Going into the 2013–14 season with Tyler Seguin and Jaromír Jágr no longer on the Bruins, Marchand struggled to adjust to his new linemate Loui Eriksson, colliding with the other winger during a preseason game against the Winnipeg Jets on September 27, 2013. Marchand's struggles continued into the season, with just three goals in the first 20 games. Bruins head coach Claude Julien demoted Marchand from the second to the third and fourth lines on several occasions, giving players like Jordan Caron an opportunity to fill his position in the top-six. His decision to taunt the Vancouver Canucks by kissing his 2011 Stanley Cup championship ring in a December 14 game at Rogers Arena, (the first time the Bruins returned to the arena since game seven of the 2011 Stanley Cup Final on June 15, 2011) that the Bruins lost 6–2 frustrated Julien, who wanted to improve Marchand's scoring while tempering his emotions. By the end of the season, Marchand had improved to 25 goals and set a career high of 28 assists for 53 points in all 82 games played to help the Bruins win the Presidents' Trophy as the regular season champions, but he voiced disappointment in his own individual performance, citing a struggle with the mental aspects of hockey. His scoring struggles continued into the 2014 playoffs, when the Bruins defeated the eighth-seeded Detroit Red Wings in five games before getting defeated in six games by the sixth-seeded Montreal Canadiens in the second round and Marchand scored only five assists in all 12 games and missed an empty net goal in game four in the first round from only 3 ft away. Despite dissatisfaction with his own performance, the Bruins awarded Marchand the 2014 Eddie Shore Award, given to the player who demonstrates "exceptional hustle and determination" throughout the season.
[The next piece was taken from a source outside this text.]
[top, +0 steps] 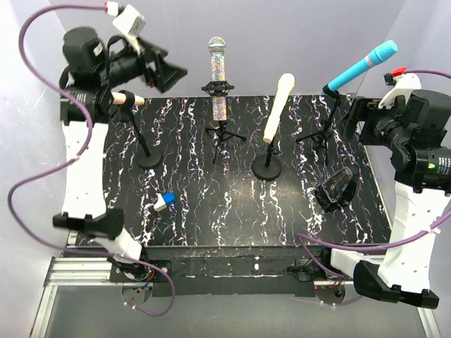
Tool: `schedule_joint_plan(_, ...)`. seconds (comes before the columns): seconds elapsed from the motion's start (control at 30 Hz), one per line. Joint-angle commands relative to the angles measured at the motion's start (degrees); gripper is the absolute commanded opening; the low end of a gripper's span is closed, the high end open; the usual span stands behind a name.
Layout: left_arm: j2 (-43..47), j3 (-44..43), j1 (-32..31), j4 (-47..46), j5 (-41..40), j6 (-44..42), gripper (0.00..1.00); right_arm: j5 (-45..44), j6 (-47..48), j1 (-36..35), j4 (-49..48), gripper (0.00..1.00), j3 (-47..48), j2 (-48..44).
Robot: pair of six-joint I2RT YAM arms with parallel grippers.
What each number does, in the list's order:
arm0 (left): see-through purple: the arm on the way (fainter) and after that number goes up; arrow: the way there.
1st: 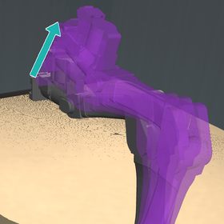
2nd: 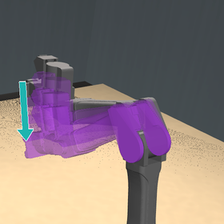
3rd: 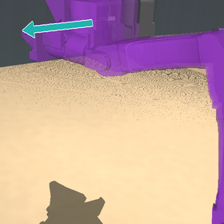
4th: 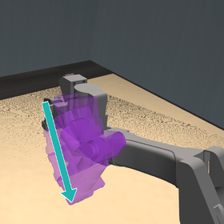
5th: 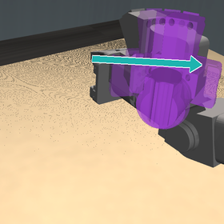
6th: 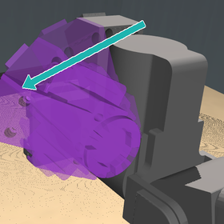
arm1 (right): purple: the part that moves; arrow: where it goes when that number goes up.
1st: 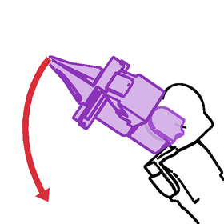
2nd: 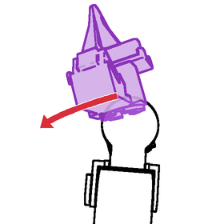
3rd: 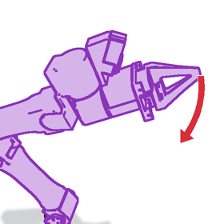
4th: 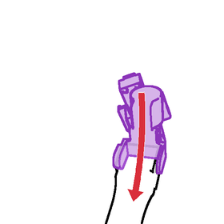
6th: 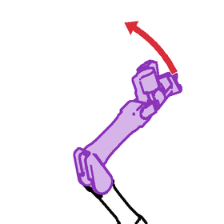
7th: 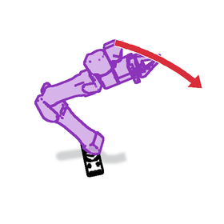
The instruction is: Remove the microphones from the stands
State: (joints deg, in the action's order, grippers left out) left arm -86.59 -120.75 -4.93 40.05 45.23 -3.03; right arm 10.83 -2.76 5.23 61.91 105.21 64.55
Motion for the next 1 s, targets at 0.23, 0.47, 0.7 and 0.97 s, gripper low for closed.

Marchand entered the 2014–15 season having worked on his off-season conditioning and the mental aspects of the game in the hopes that it would break his slump from the previous season. On November 15, 2014, Marchand recorded his 100th career NHL assist in a 2–1 victory over the Carolina Hurricanes on a goal by Patrice Bergeron. On December 6, Marchand scored his 100th NHL goal in a 5–2 win over the Arizona Coyotes on Coyotes' goaltender Devan Dubnyk. Although the season was considered a disappointment as a team, having finished the season with only 96 points in the standings, just two points behind the Pittsburgh Penguins for the eighth and last playoff spot to miss the playoffs as a result for the first time since 2007, Marchand was a bright spot, leading Boston with 24 total goals and five game-winning goals while also recording 18 assists for 42 points in 77 contests. After the season, Marchand admitted in an interview that the Bruins had been "a little bit divided", and that there were "different cliques" on the team, which in turn impacted their on-ice performance. He also revealed that he had been battling an elbow injury ever since the 2014 playoffs, and he underwent surgery during the 2015 off-season to repair torn tendons in the area. After the season, 98.5 The Sports Hub named Marchand the Bruins' Third Star of the year, with Bergeron and Tuukka Rask receiving the first and second stars, respectively.

The Bruins' offence continued to struggle into the 2015–16 season, when Marchand was indefinitely placed on the injured list. He had been stunned by a collision with Dale Weise of the Montreal Canadiens on October 10, 2015, and did not return to the game; the Bruins later revealed that Marchand had suffered a concussion from the collision. He ultimately missed two games, returning on October 17 for a match against the Arizona Coyotes. Marchand was on the other side of a suspension on November 12, when he suffered an illegal check to the head from Colorado Avalanche skater and captain Gabriel Landeskog. Landeskog received a two-game suspension, while Marchand was fined $5,000 for throwing a punch after the incident. On December 30, Marchand received a suspension of his own for clipping Mark Borowiecki of the Ottawa Senators. Because Marchand was considered a repeat offender, he was penalized with three games and over $150,000. During a home game on February 6, 2016, Marchand was allowed an overtime penalty shot against the Buffalo Sabres when defenceman Rasmus Ristolainen dropped his stick to grab Marchand and prevent a shot. Marchand successfully made the shot for the first overtime penalty-shot goal in franchise history. While the Bruins missed the playoffs once again by just three points in the standings with a regular season tiebreaker loss to the Ottawa Senators, Marchand set a career-high 37 goals during the 2015–16 season along with 24 assists for 61 points in 77 games. He also received his second Seventh Player Award, as voted by fans of the New England Sports Network.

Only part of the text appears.